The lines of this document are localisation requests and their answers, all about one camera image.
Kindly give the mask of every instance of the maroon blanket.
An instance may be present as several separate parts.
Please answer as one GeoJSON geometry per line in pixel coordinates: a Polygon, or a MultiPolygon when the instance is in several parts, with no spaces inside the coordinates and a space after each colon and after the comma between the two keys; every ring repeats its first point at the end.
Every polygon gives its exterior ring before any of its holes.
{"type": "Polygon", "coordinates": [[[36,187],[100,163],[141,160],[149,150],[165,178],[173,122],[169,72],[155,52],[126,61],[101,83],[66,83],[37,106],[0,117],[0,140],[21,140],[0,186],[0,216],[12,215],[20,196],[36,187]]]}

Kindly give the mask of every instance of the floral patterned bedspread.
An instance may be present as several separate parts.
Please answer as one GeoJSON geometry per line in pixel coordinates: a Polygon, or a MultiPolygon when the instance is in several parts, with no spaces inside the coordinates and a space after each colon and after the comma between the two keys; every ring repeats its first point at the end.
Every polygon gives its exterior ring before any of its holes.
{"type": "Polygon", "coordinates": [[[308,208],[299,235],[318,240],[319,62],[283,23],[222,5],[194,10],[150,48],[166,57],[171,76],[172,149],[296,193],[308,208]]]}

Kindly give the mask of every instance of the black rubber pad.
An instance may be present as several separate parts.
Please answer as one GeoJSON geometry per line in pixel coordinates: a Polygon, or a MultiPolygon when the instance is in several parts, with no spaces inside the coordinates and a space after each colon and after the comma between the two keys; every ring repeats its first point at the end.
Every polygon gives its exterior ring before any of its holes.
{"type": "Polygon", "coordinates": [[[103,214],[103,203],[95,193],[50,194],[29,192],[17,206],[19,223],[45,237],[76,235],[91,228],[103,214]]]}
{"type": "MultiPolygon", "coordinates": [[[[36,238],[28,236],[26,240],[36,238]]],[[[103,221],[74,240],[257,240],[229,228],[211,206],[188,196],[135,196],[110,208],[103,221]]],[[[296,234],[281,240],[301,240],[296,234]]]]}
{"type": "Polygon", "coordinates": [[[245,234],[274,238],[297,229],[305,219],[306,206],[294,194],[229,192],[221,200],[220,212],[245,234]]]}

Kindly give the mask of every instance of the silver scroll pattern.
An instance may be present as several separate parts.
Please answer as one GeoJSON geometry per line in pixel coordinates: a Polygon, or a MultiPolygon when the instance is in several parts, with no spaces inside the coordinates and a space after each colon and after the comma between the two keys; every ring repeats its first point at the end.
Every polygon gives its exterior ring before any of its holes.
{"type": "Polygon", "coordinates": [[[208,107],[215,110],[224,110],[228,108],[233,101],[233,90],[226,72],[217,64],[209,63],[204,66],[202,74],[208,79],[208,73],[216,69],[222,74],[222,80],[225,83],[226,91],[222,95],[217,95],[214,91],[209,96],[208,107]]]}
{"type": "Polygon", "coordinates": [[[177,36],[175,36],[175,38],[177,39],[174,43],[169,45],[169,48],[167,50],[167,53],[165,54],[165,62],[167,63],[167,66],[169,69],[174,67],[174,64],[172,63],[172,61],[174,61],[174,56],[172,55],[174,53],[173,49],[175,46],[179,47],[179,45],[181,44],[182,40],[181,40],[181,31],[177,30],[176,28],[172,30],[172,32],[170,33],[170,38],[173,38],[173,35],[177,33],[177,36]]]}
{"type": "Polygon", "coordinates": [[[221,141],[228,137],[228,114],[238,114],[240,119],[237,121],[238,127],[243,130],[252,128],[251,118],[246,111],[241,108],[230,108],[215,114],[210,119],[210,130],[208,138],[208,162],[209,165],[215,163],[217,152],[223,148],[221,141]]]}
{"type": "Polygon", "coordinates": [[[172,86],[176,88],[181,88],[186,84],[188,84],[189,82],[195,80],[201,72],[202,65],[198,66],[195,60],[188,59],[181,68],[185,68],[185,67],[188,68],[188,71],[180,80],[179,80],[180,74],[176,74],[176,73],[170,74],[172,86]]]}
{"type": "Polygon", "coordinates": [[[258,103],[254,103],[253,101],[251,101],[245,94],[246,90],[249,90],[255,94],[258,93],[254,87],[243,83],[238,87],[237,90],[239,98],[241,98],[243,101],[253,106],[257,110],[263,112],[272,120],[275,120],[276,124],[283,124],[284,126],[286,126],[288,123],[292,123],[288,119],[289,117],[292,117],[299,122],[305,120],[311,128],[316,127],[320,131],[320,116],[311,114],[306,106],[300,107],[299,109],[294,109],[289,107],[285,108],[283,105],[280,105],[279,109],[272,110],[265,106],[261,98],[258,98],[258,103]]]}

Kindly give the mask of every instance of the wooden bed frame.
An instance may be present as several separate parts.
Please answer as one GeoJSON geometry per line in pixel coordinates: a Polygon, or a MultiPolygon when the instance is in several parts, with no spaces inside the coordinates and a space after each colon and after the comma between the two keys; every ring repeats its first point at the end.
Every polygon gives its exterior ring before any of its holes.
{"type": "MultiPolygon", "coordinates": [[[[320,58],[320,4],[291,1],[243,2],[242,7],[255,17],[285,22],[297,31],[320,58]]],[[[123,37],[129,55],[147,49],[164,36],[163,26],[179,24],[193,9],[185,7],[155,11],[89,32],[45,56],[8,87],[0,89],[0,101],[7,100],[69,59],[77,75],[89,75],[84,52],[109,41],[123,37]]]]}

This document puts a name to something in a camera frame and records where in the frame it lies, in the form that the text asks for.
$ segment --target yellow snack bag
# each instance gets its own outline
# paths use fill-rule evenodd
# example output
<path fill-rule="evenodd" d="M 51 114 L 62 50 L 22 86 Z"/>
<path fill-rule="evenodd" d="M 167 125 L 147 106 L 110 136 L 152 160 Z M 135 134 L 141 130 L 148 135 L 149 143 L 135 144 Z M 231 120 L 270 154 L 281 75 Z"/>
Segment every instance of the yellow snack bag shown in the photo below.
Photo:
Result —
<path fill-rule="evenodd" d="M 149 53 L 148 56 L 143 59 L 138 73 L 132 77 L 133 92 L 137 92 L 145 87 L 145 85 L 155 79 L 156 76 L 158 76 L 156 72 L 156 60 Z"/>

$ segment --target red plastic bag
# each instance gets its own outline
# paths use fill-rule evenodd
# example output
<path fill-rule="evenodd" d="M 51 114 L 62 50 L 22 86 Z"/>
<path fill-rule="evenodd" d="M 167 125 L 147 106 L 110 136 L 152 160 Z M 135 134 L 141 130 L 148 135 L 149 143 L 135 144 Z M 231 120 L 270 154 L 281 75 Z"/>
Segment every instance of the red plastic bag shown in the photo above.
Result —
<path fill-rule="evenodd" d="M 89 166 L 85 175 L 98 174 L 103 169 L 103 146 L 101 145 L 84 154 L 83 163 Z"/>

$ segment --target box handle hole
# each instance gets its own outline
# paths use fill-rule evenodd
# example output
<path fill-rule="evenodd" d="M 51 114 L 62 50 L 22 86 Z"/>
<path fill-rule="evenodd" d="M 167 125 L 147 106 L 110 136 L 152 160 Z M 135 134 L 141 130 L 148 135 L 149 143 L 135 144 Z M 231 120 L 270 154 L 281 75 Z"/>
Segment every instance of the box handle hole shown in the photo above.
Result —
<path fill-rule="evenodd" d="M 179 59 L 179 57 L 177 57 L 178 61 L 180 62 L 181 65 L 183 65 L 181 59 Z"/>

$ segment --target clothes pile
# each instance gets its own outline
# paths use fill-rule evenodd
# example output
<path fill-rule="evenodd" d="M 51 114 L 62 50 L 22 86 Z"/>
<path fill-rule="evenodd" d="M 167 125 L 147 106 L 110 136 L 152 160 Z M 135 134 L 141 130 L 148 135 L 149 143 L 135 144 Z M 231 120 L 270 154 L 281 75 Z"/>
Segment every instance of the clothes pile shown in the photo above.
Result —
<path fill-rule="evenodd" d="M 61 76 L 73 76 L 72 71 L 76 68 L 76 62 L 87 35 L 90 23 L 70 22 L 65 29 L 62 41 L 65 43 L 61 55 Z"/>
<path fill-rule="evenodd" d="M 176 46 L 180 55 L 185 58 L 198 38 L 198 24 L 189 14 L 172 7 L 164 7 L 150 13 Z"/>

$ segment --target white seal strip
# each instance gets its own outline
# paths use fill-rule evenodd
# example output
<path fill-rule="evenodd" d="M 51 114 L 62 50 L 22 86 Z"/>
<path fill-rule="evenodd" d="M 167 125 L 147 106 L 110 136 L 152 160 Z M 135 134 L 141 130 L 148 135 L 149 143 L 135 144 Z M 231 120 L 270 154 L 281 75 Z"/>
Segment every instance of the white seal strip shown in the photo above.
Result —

Your objective -
Output nothing but the lines from the one that contains "Segment every instance of the white" through the final line of the entries above, exactly as they appear.

Task solution -
Segment every instance of the white seal strip shown in the photo above.
Result —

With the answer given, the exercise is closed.